## Your objective
Could you find each line of the data below that contains the word "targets" and copy those lines?

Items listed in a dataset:
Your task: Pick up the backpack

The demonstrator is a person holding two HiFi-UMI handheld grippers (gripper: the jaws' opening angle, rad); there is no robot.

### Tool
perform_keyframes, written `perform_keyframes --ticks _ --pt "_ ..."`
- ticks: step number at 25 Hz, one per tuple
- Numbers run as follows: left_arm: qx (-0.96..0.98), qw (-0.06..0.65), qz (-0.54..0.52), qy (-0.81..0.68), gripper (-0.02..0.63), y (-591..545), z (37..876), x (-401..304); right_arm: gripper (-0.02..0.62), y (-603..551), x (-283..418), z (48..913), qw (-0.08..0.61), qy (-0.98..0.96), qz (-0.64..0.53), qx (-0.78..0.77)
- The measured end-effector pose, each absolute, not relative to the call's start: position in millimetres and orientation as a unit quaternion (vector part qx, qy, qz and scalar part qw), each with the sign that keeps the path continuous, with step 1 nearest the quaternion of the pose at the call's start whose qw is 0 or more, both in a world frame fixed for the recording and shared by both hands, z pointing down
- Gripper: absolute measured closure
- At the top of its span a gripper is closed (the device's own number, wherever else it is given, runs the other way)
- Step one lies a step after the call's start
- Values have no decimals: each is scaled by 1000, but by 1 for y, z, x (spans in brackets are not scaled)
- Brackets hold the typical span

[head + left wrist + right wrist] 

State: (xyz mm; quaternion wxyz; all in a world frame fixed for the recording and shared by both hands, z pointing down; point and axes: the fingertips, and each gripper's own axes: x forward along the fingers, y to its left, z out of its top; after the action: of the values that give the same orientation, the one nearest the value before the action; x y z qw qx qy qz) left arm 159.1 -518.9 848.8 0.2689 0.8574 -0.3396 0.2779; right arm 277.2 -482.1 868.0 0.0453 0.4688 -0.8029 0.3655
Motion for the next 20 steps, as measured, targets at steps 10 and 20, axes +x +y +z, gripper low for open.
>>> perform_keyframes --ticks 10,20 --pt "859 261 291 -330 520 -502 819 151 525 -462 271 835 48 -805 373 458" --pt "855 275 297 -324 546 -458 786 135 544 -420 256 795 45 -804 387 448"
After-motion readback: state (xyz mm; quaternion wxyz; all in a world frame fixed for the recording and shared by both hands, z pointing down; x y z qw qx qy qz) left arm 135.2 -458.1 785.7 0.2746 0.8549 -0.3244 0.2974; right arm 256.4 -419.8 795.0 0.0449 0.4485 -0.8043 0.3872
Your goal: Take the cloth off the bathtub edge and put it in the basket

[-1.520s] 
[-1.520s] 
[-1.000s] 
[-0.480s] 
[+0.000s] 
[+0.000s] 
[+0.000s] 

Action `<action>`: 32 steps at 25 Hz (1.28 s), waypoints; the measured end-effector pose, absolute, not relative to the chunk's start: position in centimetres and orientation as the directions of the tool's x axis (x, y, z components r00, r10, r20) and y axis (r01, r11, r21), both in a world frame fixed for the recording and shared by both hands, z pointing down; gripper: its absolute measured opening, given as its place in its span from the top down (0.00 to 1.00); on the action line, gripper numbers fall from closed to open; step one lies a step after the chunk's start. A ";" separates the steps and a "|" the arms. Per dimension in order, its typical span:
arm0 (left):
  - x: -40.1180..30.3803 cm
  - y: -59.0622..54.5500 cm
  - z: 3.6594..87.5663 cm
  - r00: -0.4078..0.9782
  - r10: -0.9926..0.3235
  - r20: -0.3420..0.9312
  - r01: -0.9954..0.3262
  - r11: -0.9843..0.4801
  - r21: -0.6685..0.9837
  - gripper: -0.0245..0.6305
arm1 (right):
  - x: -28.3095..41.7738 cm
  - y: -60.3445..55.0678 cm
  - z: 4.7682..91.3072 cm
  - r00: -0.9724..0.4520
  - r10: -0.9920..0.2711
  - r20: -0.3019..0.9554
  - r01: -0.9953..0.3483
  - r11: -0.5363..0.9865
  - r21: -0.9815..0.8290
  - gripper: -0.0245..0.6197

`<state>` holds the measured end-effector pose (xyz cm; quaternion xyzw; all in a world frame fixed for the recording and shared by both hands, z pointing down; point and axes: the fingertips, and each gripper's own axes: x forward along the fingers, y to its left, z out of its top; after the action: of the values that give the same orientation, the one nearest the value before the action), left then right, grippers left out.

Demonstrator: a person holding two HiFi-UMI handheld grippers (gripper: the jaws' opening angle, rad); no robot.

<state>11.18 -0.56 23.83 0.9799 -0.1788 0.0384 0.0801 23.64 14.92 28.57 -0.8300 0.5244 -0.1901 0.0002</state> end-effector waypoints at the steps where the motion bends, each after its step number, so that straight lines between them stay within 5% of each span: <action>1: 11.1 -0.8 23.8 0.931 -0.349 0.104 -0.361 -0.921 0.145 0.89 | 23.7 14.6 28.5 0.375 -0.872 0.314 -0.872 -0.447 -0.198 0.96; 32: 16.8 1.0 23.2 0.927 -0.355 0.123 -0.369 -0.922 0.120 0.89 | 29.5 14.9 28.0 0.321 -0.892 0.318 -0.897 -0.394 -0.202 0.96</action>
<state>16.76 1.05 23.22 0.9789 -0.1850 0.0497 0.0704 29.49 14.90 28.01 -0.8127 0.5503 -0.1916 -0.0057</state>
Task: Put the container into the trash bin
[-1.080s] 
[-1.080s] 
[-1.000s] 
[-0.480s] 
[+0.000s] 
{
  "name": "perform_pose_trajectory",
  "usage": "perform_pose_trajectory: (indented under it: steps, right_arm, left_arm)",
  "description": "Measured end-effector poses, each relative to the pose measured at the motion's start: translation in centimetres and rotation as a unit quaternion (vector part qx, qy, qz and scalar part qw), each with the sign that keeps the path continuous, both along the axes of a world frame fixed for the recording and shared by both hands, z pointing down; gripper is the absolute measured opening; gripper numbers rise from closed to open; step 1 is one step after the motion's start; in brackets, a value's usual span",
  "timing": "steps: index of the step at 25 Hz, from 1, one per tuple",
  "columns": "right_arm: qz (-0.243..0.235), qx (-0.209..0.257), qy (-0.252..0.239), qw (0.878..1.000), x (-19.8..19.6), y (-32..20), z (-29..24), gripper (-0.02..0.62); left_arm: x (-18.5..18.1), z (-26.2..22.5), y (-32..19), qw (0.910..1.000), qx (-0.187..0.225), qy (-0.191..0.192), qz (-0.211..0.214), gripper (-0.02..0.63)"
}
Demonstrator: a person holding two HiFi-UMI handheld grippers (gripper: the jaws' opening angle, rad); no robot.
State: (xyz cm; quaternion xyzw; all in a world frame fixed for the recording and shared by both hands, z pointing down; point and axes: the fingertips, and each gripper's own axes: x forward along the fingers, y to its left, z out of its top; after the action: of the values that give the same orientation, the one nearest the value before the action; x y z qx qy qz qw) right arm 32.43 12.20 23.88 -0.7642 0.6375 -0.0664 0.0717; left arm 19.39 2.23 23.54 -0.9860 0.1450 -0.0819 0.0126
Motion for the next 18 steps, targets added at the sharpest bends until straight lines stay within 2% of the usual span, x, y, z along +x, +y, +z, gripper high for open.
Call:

## Task solution
Motion for the next 20 steps, as measured, targets at steps 10 and 20, axes +x +y +z, gripper low for open.
Motion for the next 18 steps, targets added at the sharpest bends until straight lines stay within 2% of the usual span, x, y, z along +x, +y, +z, gripper high for open.

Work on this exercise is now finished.